- Opening Delimiter -
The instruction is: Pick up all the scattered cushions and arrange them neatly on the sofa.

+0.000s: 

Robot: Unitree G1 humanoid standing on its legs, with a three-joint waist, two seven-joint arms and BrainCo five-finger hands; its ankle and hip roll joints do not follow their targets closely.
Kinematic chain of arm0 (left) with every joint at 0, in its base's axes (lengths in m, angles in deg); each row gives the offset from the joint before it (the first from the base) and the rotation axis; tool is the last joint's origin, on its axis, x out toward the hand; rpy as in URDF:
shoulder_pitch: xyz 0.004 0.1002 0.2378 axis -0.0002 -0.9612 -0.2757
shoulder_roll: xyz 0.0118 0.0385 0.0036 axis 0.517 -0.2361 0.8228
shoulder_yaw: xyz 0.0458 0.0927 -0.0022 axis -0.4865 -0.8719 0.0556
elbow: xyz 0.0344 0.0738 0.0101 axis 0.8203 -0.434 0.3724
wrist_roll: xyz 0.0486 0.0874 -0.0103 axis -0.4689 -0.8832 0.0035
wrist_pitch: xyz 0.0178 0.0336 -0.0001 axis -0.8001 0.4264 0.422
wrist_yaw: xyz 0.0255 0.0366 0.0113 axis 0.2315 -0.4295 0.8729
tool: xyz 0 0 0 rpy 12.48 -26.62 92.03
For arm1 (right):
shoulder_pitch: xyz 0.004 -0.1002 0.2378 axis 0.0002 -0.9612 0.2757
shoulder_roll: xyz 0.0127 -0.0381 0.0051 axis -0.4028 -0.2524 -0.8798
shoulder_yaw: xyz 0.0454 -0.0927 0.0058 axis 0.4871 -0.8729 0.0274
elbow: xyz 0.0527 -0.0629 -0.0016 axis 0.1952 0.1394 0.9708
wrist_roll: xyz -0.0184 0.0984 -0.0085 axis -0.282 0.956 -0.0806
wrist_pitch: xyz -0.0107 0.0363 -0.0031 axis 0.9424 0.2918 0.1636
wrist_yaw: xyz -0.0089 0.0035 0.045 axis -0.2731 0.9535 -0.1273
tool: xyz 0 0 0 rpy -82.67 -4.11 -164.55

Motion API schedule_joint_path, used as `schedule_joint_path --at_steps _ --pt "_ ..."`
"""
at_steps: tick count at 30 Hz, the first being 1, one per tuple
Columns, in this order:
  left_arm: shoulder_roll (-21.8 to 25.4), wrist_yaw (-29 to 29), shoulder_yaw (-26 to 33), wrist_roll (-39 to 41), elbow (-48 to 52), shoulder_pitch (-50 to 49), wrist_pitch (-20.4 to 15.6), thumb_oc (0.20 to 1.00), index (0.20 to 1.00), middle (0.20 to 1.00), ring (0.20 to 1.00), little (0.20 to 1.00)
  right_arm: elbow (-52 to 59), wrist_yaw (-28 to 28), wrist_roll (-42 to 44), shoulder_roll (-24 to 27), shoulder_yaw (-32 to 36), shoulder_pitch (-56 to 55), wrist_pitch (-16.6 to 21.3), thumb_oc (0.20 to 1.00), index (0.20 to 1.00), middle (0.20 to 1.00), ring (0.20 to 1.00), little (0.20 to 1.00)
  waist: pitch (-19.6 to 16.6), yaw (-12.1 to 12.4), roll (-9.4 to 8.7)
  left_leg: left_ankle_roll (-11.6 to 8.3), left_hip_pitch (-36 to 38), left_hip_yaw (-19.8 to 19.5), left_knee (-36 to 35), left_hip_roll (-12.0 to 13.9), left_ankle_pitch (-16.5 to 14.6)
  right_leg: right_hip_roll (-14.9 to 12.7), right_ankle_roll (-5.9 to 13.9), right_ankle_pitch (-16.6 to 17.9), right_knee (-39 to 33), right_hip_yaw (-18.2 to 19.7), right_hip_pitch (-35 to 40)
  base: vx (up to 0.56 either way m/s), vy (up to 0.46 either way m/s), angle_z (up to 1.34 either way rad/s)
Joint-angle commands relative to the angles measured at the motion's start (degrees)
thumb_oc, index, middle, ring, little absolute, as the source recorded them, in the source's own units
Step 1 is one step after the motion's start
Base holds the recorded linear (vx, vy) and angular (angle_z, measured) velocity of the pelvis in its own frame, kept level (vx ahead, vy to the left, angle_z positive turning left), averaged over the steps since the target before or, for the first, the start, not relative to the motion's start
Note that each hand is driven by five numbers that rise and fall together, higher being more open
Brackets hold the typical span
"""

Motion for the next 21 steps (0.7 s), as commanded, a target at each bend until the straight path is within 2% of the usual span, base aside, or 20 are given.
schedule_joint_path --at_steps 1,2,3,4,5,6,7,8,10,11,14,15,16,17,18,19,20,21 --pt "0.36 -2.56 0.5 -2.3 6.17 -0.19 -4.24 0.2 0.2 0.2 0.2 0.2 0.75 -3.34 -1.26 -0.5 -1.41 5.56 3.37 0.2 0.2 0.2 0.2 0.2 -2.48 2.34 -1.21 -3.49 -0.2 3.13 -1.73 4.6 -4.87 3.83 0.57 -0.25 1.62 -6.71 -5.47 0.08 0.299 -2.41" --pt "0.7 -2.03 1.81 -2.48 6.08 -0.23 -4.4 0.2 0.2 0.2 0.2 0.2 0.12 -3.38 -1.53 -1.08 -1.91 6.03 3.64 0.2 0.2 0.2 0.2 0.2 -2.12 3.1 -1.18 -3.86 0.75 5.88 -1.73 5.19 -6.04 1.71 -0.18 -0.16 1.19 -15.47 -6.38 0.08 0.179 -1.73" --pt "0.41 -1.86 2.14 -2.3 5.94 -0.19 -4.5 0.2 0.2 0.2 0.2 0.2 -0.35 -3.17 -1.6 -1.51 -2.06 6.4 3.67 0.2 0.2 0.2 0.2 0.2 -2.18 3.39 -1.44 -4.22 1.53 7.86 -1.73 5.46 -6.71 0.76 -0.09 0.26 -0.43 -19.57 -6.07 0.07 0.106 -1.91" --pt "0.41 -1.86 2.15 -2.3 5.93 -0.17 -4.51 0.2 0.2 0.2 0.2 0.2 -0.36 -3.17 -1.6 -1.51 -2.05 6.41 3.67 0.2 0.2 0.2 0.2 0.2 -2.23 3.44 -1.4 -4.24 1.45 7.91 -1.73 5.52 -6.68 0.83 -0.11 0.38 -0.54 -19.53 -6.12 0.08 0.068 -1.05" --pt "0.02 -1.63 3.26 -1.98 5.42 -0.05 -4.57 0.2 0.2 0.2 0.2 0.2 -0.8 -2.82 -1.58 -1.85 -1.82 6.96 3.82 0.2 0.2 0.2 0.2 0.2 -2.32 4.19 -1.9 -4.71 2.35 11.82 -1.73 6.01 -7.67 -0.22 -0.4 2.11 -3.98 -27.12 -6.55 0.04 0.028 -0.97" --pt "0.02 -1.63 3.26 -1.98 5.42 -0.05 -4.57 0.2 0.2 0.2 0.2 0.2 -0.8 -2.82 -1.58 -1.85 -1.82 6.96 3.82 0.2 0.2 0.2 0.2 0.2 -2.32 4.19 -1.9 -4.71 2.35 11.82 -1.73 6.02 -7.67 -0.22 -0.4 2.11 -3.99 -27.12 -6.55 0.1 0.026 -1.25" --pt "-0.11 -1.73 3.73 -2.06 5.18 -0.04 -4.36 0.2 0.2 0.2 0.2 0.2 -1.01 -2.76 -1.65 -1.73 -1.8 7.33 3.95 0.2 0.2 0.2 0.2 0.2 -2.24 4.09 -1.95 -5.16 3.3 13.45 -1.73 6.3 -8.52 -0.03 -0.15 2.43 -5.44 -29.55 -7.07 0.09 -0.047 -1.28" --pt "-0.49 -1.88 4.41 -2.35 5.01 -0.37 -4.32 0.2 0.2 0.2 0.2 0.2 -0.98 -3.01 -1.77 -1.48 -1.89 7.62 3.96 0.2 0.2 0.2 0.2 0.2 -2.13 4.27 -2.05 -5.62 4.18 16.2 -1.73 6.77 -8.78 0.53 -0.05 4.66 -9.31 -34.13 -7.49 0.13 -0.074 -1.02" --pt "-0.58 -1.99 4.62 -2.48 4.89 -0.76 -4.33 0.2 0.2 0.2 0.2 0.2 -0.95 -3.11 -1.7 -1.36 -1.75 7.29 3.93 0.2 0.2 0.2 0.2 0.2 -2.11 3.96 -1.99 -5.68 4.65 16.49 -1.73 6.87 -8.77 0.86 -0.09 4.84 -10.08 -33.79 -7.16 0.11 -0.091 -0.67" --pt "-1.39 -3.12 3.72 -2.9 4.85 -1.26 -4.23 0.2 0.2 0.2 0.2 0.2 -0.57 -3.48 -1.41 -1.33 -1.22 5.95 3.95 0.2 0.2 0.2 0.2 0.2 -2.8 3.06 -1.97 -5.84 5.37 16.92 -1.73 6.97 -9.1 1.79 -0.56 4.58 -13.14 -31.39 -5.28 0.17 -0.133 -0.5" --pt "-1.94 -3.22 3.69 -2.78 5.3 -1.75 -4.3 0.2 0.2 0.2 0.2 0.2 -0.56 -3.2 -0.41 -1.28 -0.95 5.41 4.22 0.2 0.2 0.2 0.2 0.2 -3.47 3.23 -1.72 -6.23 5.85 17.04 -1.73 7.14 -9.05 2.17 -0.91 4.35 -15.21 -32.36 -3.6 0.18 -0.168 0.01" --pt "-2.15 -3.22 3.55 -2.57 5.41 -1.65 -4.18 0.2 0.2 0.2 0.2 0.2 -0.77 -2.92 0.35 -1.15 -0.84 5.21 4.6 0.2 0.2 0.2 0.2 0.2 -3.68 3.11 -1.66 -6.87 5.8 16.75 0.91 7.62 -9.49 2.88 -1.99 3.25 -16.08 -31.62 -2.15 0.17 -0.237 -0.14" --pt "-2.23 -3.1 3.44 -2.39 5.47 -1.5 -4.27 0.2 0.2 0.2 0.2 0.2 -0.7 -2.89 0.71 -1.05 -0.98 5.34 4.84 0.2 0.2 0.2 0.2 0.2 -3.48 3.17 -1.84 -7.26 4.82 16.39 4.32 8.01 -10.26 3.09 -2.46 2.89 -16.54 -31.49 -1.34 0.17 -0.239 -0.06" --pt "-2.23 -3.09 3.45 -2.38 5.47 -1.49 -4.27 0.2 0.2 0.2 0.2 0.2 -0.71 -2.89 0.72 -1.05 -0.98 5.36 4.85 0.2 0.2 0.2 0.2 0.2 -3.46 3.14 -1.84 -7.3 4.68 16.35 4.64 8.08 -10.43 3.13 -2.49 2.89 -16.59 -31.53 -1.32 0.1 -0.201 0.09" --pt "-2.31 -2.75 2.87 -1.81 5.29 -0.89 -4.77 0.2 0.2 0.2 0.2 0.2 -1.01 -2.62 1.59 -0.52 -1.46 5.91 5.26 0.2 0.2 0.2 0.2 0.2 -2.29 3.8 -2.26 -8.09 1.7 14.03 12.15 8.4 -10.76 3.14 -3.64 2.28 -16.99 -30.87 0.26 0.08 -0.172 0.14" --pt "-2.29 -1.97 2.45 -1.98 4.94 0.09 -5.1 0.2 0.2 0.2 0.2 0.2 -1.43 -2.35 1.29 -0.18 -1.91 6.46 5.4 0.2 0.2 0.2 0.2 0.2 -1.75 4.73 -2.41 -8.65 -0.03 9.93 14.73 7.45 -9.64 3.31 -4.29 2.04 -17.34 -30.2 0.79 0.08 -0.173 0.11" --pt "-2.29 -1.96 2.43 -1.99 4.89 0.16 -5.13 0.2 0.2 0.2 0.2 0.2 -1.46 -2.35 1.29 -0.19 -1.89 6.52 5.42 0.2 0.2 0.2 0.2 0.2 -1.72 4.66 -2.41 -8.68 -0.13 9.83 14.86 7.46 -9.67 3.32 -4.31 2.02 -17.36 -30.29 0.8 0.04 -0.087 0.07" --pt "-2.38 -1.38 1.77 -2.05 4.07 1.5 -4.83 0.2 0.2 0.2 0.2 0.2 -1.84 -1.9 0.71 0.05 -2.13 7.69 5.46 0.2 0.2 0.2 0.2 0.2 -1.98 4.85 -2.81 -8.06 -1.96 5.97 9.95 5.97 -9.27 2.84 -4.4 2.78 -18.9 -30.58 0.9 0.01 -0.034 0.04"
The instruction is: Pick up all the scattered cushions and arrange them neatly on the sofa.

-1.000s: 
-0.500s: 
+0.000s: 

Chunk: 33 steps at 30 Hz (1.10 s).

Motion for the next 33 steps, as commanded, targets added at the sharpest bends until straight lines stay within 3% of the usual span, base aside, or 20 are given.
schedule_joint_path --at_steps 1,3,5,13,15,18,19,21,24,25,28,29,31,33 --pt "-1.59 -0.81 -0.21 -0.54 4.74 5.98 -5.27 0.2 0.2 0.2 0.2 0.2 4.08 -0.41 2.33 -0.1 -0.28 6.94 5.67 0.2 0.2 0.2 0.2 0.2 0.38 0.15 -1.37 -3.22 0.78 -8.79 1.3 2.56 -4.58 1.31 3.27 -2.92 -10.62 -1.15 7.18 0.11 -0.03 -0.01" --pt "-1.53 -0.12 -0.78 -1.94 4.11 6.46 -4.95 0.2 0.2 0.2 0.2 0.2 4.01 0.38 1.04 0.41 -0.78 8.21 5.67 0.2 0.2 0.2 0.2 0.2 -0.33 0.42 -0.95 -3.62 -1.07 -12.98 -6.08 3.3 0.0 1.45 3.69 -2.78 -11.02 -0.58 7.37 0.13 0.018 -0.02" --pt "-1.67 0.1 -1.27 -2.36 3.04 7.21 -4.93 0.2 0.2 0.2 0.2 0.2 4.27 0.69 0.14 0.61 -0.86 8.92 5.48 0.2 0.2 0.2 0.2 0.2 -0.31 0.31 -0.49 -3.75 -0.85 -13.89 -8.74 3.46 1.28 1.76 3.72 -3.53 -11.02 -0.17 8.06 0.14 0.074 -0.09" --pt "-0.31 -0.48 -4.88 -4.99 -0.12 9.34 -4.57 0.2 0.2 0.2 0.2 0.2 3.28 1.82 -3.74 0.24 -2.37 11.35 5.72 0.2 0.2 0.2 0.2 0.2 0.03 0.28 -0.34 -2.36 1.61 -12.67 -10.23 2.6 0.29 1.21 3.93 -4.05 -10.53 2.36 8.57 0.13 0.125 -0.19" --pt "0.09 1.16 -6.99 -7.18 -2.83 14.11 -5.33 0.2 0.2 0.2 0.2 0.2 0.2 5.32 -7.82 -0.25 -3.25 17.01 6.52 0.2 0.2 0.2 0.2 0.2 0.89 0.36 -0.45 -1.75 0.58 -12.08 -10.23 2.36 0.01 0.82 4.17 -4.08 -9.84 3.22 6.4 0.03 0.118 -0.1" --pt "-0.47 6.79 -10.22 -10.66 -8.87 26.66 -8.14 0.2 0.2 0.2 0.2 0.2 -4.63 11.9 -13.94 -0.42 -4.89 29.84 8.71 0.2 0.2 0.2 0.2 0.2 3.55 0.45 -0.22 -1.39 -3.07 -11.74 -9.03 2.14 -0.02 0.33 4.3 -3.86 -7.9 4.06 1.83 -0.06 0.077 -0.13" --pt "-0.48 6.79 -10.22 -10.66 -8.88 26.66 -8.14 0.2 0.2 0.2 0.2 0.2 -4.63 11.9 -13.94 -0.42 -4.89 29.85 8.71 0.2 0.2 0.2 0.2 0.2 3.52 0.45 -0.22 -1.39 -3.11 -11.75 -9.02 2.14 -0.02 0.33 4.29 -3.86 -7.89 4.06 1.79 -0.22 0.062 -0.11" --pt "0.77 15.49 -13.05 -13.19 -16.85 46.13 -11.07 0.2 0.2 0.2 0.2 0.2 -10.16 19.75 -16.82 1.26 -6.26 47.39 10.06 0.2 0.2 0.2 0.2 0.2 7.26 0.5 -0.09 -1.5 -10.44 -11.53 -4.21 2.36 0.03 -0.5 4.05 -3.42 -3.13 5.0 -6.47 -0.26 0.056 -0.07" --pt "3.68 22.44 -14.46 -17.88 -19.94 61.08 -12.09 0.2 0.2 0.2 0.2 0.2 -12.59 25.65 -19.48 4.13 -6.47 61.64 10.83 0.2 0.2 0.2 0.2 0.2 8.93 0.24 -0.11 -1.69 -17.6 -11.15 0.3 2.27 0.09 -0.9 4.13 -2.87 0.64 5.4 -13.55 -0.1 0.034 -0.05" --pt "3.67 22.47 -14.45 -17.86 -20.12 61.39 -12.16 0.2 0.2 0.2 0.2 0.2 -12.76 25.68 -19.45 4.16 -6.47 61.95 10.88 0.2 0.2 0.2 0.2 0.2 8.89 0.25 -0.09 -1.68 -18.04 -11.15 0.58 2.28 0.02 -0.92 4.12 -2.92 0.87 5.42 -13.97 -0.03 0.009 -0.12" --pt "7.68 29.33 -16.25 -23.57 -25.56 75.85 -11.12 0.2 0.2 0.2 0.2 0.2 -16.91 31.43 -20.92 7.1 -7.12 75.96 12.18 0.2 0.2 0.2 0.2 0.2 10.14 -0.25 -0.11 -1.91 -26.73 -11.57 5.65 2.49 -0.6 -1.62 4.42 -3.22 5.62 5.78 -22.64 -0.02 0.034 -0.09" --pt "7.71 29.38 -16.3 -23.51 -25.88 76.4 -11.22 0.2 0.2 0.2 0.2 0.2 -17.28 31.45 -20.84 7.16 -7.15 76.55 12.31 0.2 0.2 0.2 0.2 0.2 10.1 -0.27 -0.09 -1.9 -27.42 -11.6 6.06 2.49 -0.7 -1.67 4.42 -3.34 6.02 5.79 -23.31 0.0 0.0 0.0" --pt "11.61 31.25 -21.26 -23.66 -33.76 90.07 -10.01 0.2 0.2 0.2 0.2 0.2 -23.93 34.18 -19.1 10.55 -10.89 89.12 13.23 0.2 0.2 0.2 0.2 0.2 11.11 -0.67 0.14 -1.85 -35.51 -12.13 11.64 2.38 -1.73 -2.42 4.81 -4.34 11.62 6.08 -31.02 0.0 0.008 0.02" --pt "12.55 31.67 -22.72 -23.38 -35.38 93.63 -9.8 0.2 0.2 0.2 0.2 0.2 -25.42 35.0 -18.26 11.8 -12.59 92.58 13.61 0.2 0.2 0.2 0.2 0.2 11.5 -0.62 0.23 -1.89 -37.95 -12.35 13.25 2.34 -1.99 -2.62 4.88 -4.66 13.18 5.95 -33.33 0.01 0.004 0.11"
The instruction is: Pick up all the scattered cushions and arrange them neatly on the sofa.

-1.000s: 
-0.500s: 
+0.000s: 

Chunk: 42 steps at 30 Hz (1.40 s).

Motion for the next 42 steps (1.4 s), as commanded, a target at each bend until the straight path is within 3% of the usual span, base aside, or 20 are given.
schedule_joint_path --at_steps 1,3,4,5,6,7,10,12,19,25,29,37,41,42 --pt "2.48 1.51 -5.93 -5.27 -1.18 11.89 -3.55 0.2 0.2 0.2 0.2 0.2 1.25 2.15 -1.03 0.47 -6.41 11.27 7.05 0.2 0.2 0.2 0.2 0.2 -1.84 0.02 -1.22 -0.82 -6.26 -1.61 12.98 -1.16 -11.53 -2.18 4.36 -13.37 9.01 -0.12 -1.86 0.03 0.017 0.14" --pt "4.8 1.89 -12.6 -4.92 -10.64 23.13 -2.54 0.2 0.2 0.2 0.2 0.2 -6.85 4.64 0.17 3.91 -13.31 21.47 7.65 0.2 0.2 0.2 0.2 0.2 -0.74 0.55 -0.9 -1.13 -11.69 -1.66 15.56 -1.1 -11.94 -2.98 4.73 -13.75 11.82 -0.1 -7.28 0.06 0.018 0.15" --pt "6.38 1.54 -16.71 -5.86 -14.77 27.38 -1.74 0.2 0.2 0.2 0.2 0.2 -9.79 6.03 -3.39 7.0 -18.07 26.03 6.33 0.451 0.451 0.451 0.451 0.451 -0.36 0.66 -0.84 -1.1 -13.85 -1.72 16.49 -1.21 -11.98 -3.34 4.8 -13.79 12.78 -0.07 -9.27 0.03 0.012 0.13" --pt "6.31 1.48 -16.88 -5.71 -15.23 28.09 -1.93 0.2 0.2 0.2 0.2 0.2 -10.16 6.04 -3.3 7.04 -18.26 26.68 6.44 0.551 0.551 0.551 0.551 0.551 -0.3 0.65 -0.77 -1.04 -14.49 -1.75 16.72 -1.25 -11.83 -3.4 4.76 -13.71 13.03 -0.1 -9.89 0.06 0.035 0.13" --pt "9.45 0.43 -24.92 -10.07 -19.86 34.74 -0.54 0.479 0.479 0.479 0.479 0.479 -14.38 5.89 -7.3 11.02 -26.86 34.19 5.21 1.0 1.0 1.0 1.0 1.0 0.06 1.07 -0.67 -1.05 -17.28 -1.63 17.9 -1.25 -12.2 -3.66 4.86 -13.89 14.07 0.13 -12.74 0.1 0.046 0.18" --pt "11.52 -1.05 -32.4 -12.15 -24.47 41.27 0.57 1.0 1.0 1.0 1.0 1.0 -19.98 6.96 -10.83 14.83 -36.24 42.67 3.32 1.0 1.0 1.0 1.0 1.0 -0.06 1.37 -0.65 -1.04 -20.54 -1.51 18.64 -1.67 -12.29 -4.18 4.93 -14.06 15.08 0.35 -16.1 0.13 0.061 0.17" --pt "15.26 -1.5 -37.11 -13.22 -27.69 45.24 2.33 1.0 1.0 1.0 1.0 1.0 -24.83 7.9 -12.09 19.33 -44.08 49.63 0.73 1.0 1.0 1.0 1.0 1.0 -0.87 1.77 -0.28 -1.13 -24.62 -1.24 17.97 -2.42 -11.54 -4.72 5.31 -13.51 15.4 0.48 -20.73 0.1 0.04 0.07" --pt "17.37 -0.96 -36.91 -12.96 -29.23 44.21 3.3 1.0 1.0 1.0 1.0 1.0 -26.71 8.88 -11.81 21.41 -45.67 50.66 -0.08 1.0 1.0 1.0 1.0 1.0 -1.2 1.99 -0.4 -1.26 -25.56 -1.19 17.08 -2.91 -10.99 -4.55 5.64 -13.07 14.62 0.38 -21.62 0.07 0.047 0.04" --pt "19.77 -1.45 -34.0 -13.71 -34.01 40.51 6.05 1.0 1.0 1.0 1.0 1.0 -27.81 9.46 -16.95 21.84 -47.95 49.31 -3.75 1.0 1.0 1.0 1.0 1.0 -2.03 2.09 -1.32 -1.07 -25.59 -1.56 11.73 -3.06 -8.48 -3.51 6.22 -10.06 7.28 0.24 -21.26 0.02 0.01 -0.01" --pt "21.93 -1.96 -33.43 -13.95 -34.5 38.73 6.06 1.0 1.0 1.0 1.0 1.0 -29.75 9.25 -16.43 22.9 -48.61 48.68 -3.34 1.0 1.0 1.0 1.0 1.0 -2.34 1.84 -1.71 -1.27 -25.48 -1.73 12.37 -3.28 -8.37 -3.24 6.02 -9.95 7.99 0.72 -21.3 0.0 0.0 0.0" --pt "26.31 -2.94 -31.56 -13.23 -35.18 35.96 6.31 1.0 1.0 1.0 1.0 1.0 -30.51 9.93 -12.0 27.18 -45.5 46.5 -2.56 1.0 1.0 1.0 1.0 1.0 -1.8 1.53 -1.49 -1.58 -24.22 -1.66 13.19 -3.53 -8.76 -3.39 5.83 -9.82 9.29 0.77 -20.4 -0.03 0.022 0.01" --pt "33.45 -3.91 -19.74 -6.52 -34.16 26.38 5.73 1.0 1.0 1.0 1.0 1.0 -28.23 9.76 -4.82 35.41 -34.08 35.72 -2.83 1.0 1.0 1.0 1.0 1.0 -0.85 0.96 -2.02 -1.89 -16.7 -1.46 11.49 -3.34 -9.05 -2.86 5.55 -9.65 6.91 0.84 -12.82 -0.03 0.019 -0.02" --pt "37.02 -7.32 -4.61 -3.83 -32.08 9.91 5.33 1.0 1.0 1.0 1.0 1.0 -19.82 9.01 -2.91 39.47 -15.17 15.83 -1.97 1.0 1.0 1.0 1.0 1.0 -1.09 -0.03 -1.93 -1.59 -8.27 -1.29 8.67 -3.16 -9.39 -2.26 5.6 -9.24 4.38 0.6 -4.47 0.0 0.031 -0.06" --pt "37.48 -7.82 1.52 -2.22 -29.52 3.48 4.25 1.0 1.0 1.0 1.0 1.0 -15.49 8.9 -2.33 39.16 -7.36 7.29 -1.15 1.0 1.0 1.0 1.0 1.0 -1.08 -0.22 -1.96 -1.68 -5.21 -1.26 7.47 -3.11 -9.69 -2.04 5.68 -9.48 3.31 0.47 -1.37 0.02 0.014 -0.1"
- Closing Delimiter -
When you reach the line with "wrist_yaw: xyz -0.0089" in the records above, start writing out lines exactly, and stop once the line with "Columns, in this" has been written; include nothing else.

wrist_yaw: xyz -0.0089 0.0035 0.045 axis -0.2731 0.9535 -0.1273
tool: xyz 0 0 0 rpy -82.67 -4.11 -164.55

Motion API schedule_joint_path, used as `schedule_joint_path --at_steps _ --pt "_ ..."`
"""
at_steps: tick count at 30 Hz, the first being 1, one per tuple
Columns, in this order:

Nothing more remains to be added to the answer.